• WORK TO COMPLETE
Exact copies of the lines below, from the one with "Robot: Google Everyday" up to and including the one with "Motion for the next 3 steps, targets", are what this calls for; leave out pictures.

• SUPPLIED RECORDS
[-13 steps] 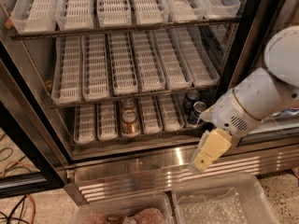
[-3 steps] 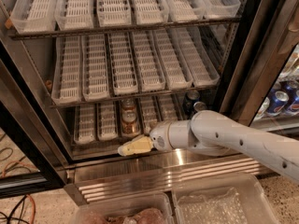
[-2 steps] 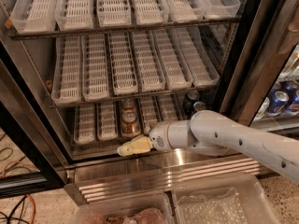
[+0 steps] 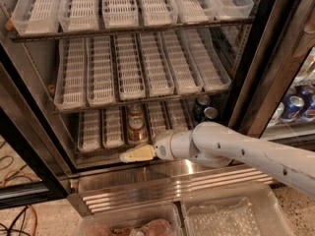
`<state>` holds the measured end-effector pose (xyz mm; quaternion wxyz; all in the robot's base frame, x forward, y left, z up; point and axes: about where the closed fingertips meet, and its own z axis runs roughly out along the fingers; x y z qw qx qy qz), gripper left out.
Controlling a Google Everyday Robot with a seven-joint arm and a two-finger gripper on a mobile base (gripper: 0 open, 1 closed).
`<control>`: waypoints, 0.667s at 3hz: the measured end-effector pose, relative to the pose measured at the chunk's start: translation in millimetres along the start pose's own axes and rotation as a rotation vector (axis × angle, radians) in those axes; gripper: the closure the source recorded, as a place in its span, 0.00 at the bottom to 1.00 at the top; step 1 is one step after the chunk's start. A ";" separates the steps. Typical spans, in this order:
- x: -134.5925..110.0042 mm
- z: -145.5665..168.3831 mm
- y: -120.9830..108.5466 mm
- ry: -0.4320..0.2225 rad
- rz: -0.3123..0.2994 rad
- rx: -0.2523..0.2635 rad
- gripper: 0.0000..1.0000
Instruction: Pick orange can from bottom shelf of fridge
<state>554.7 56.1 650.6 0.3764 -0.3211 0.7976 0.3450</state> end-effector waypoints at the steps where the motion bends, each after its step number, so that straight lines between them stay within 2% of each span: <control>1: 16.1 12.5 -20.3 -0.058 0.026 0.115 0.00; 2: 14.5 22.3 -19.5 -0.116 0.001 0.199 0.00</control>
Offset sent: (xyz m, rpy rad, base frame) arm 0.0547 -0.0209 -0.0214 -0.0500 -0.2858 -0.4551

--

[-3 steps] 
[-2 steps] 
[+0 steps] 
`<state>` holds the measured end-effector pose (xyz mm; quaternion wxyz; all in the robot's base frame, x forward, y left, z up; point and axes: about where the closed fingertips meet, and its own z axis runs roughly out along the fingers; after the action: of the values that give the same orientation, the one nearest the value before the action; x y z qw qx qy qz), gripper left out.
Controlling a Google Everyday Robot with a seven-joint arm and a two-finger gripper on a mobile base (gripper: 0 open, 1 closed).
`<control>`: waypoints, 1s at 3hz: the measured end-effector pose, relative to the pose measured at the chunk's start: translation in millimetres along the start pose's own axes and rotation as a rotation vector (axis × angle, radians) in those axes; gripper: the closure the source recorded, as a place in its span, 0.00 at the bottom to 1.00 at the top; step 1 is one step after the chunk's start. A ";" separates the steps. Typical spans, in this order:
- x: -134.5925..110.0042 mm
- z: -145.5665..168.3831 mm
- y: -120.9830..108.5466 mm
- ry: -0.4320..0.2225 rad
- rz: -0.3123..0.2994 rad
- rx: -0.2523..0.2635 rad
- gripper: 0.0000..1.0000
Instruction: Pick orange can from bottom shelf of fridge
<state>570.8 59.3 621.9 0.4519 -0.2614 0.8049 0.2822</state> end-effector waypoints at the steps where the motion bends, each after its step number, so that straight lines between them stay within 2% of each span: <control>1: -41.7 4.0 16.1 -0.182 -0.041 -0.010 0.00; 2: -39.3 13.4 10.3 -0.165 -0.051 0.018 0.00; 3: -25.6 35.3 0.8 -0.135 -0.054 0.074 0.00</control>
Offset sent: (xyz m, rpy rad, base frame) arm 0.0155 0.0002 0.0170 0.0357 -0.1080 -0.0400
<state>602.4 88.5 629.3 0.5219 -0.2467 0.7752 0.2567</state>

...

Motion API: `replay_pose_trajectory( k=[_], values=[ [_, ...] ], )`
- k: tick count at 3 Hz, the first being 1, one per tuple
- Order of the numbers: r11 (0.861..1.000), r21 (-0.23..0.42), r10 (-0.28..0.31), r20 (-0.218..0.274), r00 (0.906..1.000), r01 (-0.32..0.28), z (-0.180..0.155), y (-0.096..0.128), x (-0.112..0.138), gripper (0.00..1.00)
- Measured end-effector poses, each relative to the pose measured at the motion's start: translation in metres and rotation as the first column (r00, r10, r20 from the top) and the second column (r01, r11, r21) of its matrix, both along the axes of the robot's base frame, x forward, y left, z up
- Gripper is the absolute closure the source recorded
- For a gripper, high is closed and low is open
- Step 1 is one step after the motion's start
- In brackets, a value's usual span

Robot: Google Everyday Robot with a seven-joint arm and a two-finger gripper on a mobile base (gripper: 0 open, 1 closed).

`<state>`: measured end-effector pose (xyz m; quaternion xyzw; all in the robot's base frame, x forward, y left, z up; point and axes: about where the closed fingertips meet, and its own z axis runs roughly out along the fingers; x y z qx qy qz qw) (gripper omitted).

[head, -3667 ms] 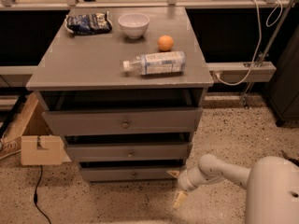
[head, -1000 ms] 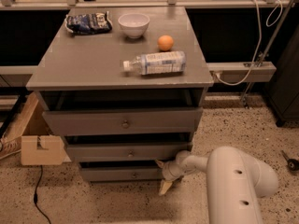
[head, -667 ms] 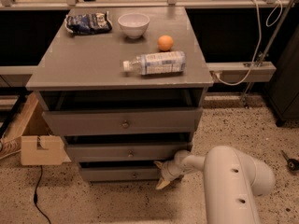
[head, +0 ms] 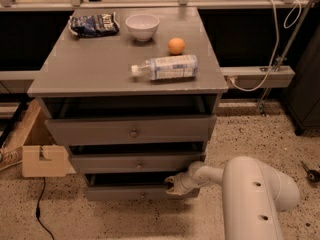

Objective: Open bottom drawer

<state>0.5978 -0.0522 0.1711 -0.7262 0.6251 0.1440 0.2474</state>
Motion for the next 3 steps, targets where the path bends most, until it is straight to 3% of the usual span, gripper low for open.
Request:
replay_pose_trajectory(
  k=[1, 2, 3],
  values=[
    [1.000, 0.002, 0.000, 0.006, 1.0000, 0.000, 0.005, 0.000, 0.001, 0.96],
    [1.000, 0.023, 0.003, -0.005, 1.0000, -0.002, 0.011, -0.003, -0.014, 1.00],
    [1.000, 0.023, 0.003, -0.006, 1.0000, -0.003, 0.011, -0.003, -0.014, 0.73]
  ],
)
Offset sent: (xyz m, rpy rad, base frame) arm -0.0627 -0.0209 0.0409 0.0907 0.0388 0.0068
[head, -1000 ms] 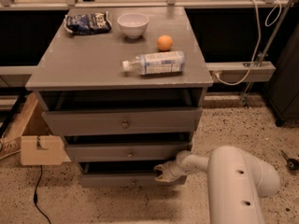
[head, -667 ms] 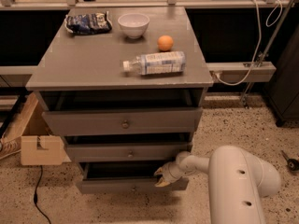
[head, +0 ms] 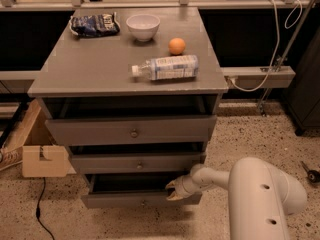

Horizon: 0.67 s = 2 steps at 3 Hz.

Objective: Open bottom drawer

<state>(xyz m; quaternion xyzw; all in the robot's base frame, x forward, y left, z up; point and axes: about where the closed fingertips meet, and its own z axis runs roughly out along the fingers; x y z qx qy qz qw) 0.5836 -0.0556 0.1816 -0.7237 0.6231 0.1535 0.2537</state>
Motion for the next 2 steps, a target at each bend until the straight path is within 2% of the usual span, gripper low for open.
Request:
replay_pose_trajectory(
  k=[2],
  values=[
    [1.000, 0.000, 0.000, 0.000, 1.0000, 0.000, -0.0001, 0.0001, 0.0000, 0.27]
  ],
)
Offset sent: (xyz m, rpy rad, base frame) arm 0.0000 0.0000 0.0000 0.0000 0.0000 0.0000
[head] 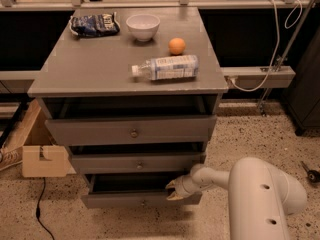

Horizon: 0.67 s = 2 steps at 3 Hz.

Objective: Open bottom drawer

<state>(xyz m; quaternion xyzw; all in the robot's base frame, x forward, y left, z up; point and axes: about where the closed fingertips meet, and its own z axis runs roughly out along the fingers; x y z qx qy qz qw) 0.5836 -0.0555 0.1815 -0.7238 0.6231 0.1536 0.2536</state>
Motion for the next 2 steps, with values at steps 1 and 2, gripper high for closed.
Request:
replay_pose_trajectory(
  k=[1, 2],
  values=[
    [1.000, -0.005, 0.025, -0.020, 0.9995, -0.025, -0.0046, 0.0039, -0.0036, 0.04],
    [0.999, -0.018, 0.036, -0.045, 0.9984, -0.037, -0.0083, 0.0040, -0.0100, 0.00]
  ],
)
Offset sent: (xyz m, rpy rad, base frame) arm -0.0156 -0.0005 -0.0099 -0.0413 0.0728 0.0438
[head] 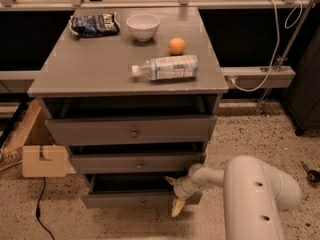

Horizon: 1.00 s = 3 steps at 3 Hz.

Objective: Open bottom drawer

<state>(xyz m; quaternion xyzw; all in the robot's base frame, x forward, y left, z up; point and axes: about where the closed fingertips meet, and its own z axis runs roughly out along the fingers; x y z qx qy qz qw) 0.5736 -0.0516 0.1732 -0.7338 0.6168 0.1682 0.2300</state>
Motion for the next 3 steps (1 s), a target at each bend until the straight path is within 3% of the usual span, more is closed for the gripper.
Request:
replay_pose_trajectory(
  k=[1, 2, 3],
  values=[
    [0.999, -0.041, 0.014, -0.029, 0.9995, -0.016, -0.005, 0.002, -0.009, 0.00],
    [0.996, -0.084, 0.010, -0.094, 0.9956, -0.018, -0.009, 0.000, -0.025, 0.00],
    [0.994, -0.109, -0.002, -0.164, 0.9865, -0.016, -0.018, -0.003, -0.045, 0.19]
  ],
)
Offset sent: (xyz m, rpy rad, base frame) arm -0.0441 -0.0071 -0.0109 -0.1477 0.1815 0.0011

• SOLUTION
Robot: Google Everyday Robot with a seven-joint arm and a two-finger gripper on a mobile base (gripper: 0 open, 1 closed).

`<state>`: measured end-effector pose (xyz m; quaternion xyzw; all in the robot's base frame, x forward, y left, z up; point and axes: about where the closed fingertips meet, and its own z axis runs roughly out along the fingers; x y z qx qy qz qw) (gripper omitted).

[head, -3667 ms] 
[head, -1000 ms] 
[head, -667 ms] 
[head, +0 ms] 

Objective: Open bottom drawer

<state>0.5978 -0.0522 0.1711 -0.7262 0.6251 0.1440 0.2474</state>
Motion for the next 3 steps, targets where the path bends most, until it is straight to 3% of the usual span, gripper low for open.

This exercise has been completed.